===== Collected data =====
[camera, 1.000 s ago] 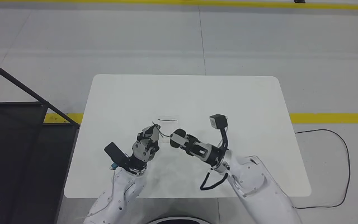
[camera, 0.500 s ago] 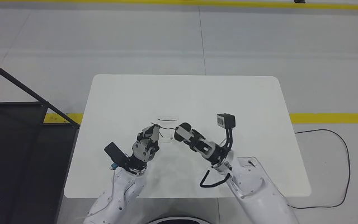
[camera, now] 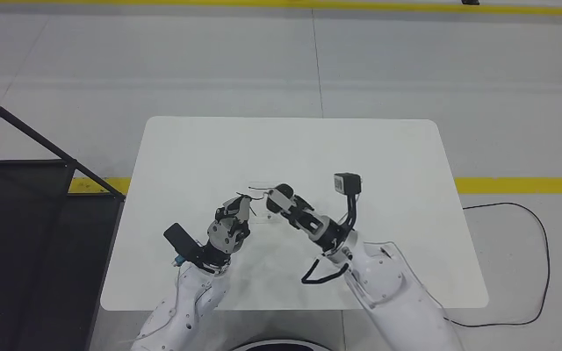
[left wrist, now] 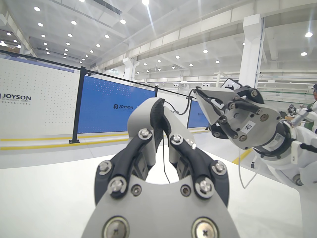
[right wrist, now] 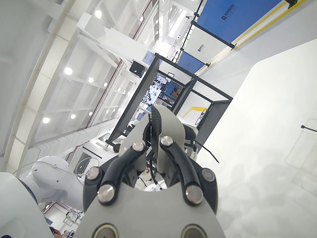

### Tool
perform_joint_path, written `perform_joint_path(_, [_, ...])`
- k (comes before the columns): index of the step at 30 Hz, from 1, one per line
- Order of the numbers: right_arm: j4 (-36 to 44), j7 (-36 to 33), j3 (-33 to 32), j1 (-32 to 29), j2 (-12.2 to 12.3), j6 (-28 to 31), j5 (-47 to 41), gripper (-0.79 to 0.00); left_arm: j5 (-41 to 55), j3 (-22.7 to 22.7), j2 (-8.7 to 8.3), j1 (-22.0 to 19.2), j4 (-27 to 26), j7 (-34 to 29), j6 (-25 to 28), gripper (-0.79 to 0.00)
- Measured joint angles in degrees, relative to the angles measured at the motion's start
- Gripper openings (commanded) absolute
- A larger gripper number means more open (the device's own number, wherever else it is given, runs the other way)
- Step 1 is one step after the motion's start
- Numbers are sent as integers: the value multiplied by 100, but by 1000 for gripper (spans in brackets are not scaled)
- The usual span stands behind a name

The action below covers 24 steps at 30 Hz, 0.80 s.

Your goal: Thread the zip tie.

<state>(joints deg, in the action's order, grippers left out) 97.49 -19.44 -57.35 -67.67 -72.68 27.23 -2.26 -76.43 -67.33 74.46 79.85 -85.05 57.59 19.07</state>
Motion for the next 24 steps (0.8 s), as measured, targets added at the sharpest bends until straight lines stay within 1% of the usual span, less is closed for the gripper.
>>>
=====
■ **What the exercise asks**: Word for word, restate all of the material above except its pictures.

■ **Answer box**:
[camera, 1.000 s ago] 
[camera, 0.500 s ago] 
[camera, now] 
[left wrist, now] 
[right wrist, now] 

### Tool
perform_joint_path, written `perform_joint_path(_, [_, ...])`
- k (comes before the columns): index of the step at 30 Hz, from 1, one per line
- Order of the numbers: right_arm: j4 (-36 to 44), j7 (-36 to 33), j3 (-33 to 32), j1 (-32 to 29), j2 (-12.2 to 12.3), j6 (-28 to 31), j5 (-47 to 41), gripper (-0.79 to 0.00); left_arm: j5 (-41 to 55), j3 (-22.7 to 22.7), j2 (-8.7 to 8.3), j1 (-22.0 to 19.2), j4 (-27 to 26), j7 (-34 to 29), j6 (-25 to 28), gripper (-0.79 to 0.00)
- Measured joint angles in degrees, relative to the angles measured at the motion's start
- Gripper openings (commanded) absolute
- A larger gripper number means more open (the device's own number, wherever else it is given, runs the other way)
- Step 1 is one step after the motion's start
- Numbers are sent as integers: the value multiplied by 100, but by 1000 for gripper (spans in brackets are not scaled)
- The usual span stands behind a name

The action below covers 24 steps at 30 Hz, 0.80 s.

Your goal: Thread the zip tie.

<state>(joints deg, in the action's order, grippers left out) 97.49 -19.44 -57.35 -67.67 -72.68 27.23 -2.26 -76.43 -67.33 74.46 79.85 -85.05 57.59 19.07</state>
Motion for the next 24 steps (0.8 s), as measured, targets added at the sharpest bends until straight lines stay within 1% of the usual span, less is closed for the gripper.
>>>

This exercise is now finished, and nothing remains to add.